Copy out every line holding the string "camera" from the records below.

□ □ □ □ □ □ □

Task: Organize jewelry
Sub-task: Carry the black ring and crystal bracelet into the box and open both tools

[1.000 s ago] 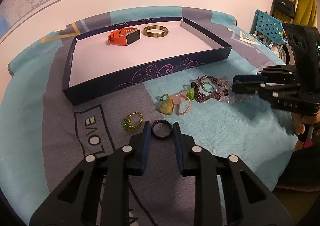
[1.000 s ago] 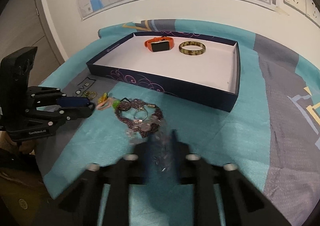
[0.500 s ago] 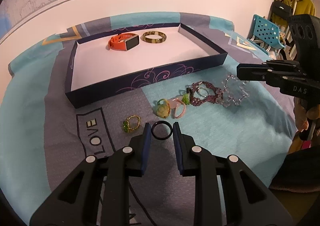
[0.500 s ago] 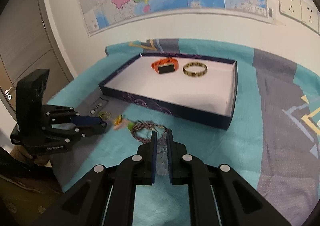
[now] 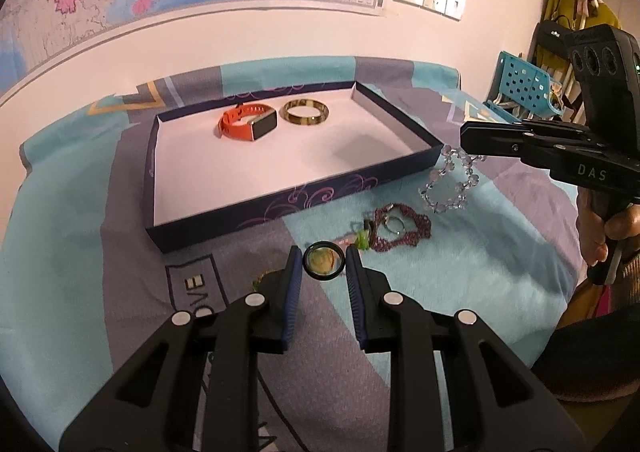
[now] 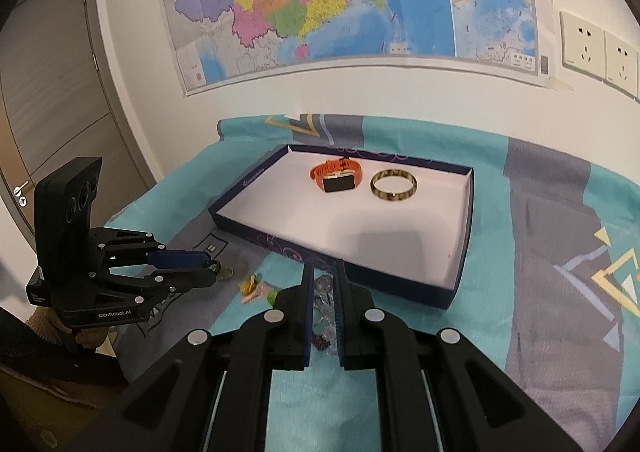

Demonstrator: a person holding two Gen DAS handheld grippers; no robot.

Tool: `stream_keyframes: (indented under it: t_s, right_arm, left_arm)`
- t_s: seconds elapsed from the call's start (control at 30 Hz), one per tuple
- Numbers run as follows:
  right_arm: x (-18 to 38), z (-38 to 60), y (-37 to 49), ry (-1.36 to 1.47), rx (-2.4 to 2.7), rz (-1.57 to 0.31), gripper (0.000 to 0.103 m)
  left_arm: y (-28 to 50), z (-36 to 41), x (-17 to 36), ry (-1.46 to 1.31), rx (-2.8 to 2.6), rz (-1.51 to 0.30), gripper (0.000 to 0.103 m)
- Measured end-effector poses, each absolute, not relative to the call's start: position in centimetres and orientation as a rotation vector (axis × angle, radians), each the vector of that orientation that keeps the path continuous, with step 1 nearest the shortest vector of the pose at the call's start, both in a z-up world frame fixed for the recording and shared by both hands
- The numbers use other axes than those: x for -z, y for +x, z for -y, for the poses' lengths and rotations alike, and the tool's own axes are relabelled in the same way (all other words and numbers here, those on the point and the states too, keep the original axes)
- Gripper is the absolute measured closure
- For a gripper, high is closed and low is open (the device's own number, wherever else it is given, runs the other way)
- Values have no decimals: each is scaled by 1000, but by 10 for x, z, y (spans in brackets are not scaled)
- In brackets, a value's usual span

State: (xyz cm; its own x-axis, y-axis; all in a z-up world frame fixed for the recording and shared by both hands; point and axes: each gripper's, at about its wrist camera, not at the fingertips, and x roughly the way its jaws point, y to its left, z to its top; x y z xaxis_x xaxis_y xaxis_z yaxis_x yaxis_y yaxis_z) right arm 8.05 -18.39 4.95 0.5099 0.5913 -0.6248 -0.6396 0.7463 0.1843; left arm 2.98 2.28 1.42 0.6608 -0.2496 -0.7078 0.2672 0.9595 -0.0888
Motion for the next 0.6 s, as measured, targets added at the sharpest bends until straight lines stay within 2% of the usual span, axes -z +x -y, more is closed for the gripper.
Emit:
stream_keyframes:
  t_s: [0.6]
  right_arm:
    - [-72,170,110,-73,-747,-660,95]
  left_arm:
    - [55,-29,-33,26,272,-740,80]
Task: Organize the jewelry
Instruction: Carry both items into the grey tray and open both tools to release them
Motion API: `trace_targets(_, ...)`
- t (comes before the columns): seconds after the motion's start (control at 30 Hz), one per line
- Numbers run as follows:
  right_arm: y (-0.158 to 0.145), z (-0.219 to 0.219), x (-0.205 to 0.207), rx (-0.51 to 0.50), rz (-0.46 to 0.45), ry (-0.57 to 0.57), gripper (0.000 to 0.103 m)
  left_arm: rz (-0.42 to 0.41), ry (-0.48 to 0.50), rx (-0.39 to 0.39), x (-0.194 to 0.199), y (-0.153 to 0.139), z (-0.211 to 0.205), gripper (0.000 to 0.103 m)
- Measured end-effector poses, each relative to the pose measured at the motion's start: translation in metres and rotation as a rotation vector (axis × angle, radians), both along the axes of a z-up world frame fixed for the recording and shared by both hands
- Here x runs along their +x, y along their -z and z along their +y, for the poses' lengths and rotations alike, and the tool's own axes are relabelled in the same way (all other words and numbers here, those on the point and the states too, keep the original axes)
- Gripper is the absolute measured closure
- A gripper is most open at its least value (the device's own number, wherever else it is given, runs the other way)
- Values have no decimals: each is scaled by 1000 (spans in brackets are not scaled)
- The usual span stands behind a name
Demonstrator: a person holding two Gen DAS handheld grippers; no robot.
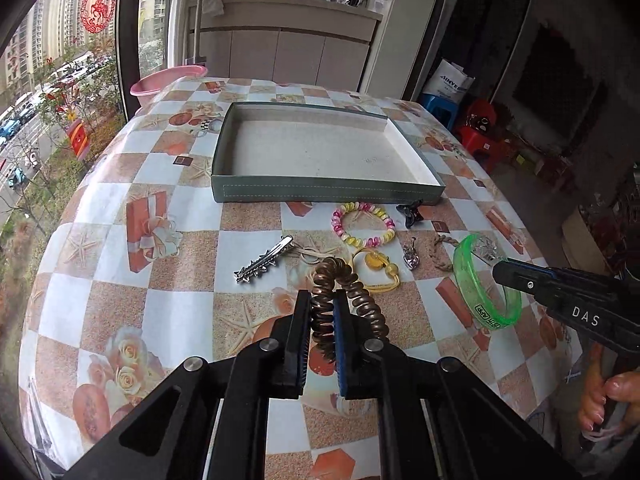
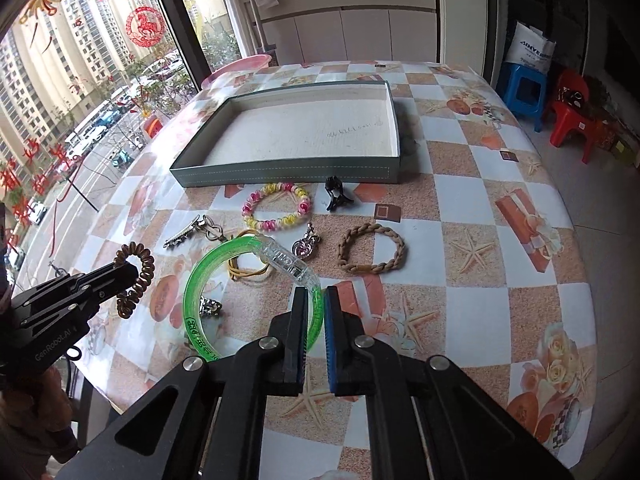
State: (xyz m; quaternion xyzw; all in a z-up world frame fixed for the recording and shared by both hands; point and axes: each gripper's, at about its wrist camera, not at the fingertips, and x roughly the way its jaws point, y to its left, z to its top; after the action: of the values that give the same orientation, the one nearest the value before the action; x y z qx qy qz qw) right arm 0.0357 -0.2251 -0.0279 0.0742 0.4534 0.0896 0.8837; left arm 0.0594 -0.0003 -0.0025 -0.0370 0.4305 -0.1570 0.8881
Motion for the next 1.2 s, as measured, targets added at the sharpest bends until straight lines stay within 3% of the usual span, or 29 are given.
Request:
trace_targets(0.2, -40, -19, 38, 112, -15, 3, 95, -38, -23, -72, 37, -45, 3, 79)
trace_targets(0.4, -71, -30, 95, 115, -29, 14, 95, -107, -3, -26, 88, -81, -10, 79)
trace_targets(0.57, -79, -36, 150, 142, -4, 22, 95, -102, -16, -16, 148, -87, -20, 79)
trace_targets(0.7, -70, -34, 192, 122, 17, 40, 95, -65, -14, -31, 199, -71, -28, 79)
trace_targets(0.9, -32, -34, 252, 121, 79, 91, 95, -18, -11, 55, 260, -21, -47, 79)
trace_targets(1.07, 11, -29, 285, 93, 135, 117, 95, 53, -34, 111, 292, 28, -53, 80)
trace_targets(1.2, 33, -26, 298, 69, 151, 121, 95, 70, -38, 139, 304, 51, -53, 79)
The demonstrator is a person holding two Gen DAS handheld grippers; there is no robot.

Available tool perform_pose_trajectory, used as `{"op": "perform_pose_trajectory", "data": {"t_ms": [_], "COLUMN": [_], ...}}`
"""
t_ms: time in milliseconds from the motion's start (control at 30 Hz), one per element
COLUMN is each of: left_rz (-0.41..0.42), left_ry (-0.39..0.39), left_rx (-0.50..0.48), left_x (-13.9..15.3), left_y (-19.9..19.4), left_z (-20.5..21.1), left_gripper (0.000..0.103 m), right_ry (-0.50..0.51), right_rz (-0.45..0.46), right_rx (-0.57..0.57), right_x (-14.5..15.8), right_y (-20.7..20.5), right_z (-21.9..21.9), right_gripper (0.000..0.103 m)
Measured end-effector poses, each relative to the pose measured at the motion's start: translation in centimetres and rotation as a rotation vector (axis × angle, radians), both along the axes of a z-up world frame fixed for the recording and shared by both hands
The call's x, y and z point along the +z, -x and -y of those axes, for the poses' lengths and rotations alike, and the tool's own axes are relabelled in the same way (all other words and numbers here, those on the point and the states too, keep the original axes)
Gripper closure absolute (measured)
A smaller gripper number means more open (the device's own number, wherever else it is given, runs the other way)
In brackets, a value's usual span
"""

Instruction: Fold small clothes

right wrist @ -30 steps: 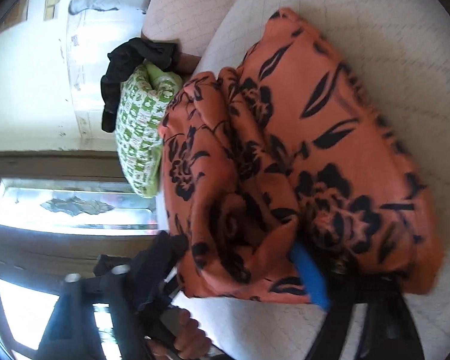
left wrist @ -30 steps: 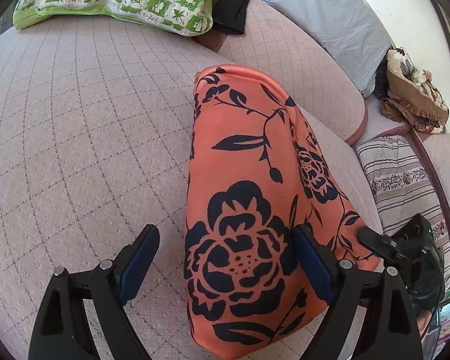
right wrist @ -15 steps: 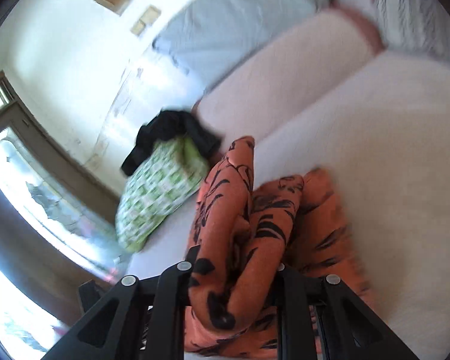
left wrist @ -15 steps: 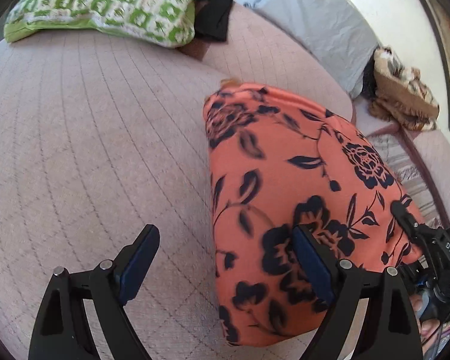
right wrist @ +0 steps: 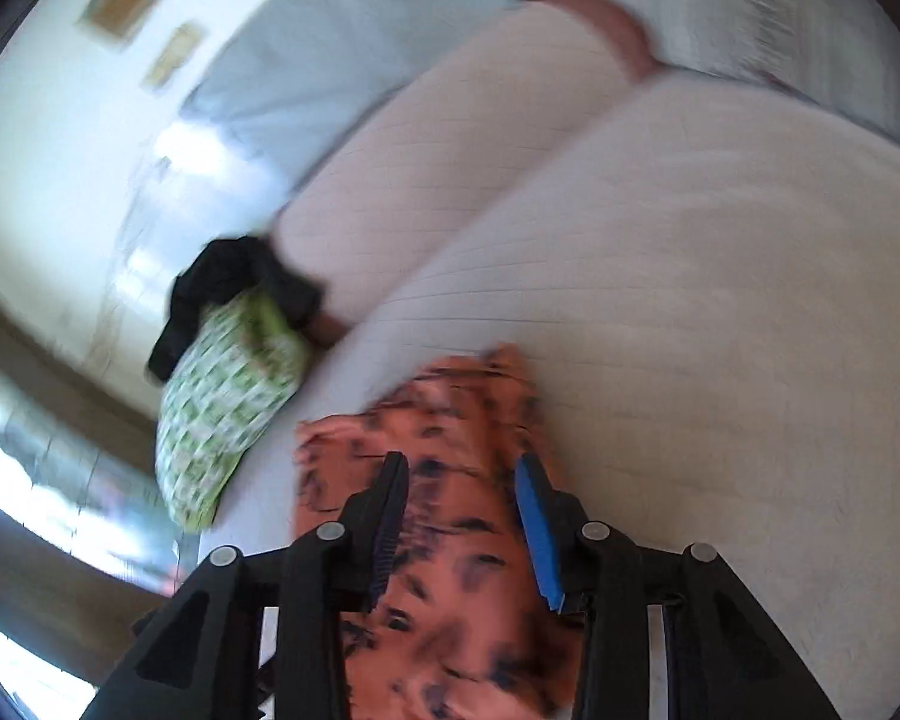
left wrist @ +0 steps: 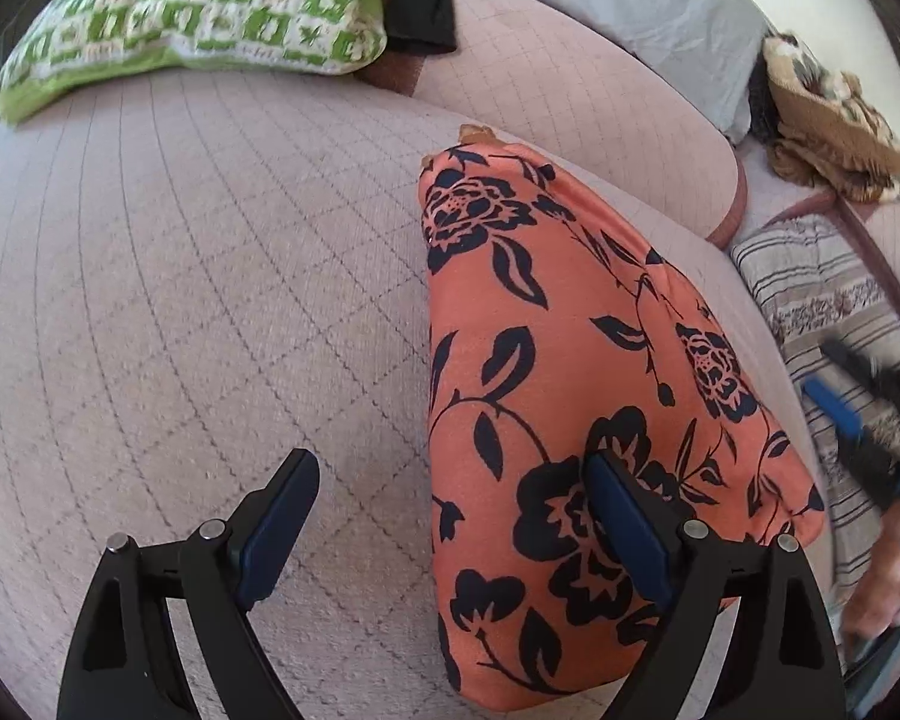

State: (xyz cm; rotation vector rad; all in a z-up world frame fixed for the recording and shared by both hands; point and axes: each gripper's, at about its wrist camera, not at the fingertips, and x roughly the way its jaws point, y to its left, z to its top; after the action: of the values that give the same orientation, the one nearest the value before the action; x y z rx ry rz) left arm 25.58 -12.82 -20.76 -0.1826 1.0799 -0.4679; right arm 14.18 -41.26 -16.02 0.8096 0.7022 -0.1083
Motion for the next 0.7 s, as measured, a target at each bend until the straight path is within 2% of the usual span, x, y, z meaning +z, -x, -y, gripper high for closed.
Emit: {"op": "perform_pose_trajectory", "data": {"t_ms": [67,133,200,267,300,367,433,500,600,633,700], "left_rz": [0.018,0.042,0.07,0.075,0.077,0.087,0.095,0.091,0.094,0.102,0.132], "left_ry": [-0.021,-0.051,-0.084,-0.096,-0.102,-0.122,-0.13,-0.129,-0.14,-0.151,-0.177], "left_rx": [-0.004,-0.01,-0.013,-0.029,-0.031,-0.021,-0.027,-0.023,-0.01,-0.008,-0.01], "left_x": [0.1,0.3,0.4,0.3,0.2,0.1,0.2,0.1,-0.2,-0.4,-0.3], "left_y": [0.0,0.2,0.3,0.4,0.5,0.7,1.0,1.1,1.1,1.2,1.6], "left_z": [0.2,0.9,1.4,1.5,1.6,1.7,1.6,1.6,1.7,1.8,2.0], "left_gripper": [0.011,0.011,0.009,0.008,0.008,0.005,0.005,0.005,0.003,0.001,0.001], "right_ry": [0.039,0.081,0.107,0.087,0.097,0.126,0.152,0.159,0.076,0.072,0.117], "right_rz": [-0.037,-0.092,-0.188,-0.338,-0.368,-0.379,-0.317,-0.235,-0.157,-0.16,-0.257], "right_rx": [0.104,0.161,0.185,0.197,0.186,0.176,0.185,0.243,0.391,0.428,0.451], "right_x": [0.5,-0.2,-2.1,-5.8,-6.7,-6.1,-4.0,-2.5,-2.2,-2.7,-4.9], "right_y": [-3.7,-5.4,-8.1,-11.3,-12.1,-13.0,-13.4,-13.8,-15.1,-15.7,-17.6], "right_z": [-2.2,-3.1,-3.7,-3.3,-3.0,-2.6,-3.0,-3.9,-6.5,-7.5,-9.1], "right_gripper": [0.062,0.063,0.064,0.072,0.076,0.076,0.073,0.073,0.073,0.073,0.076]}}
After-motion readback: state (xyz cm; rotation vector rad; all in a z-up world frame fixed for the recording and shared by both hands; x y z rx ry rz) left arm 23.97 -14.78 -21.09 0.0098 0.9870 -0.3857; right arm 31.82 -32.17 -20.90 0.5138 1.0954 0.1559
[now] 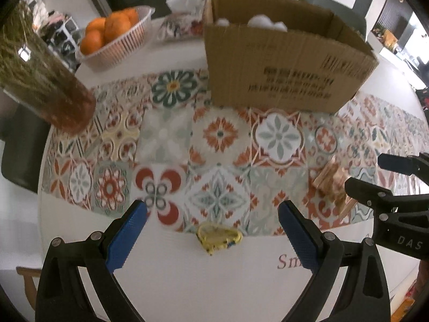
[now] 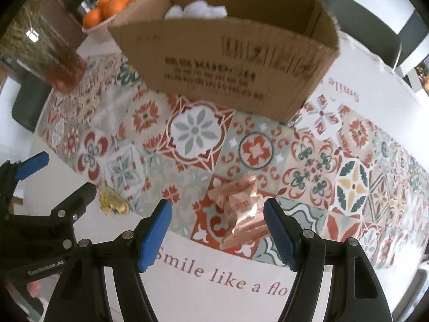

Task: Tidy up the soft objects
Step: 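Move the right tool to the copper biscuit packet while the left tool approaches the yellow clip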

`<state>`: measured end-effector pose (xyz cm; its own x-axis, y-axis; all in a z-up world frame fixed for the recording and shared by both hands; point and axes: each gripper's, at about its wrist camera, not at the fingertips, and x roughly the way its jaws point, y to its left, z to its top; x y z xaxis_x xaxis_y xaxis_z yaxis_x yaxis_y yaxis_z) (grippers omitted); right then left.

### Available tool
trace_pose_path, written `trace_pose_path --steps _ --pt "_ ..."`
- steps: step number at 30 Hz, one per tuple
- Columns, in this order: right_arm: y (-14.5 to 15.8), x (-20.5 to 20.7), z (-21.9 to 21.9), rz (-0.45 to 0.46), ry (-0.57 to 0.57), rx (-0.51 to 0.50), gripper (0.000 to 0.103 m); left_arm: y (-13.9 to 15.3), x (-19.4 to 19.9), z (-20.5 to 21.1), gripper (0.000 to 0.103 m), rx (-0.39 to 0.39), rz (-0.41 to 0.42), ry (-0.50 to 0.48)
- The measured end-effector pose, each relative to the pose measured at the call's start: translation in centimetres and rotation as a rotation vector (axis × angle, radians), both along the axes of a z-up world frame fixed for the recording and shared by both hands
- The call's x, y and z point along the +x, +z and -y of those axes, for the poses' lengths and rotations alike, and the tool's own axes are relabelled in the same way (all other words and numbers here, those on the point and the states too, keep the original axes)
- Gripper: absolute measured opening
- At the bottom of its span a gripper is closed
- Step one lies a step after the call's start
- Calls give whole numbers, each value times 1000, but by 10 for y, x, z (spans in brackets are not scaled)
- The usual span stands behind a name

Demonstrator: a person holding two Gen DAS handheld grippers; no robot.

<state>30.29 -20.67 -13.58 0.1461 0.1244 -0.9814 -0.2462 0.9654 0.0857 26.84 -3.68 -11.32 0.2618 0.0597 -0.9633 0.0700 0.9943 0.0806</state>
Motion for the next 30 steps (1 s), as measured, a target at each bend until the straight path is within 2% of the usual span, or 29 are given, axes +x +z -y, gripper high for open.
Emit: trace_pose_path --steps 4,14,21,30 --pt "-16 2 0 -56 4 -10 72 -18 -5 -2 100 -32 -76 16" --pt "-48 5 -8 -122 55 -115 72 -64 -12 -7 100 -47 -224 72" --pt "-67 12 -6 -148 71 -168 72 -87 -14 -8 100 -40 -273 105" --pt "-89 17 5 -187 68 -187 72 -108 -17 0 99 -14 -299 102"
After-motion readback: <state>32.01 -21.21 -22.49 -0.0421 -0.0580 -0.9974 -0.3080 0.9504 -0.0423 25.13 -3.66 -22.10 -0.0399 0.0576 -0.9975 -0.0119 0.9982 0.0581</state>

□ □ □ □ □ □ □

_OUTPUT FOR THIS TASK_
State: (xyz cm; its own x-axis, y-axis; all in a z-up world frame fixed for the recording and shared by both hands; point and axes: each gripper's, at about its wrist camera, not at the fingertips, and x roughly the way its jaws point, y to its left, z to its top; x y z xaxis_x xaxis_y xaxis_z yaxis_x yaxis_y yaxis_z) right arm 8.05 -18.39 4.95 0.5099 0.5913 -0.6248 -0.6396 0.7463 0.1843; left arm 2.98 2.28 1.42 0.6608 -0.2496 -0.7078 0.2672 0.9595 -0.0888
State: (xyz m; quaternion xyzw; all in a z-up world frame fixed for the recording and shared by both hands; point and axes: each gripper's, at about its wrist camera, not at the fingertips, and x roughly the way its jaws point, y to its left, z to its top; after the action: of the values that give the same orientation, the one nearest the value before the action; x y z qx qy qz qw) right arm 0.0357 -0.2251 -0.0279 0.0742 0.4534 0.0896 0.8837; left arm 0.0594 -0.0003 -0.0025 -0.0370 0.4305 -0.1570 0.8881
State: (xyz cm; rotation vector rad; all in a z-up world frame fixed for the recording and shared by both hands; point and axes: each gripper's, at about its wrist camera, not at the fingertips, and x roughly the way its jaws point, y to its left, z to its top; after the action: of the values that give the same orientation, the one nearest the value before the action; x y z rx ry rz) left arm 25.58 -12.82 -20.76 -0.1826 1.0799 -0.4679; right arm 14.18 -41.26 -16.02 0.8096 0.7022 -0.1083
`<state>`: measured end-effector pose (xyz cm; its own x-axis, y-axis; all in a z-up world frame fixed for the recording and shared by both hands; point and axes: each gripper's, at about its wrist camera, not at the fingertips, and x roughly the way its jaws point, y to its left, z to its top; x y z xaxis_x xaxis_y xaxis_z yaxis_x yaxis_y yaxis_z) (grippers omitted); right then left.

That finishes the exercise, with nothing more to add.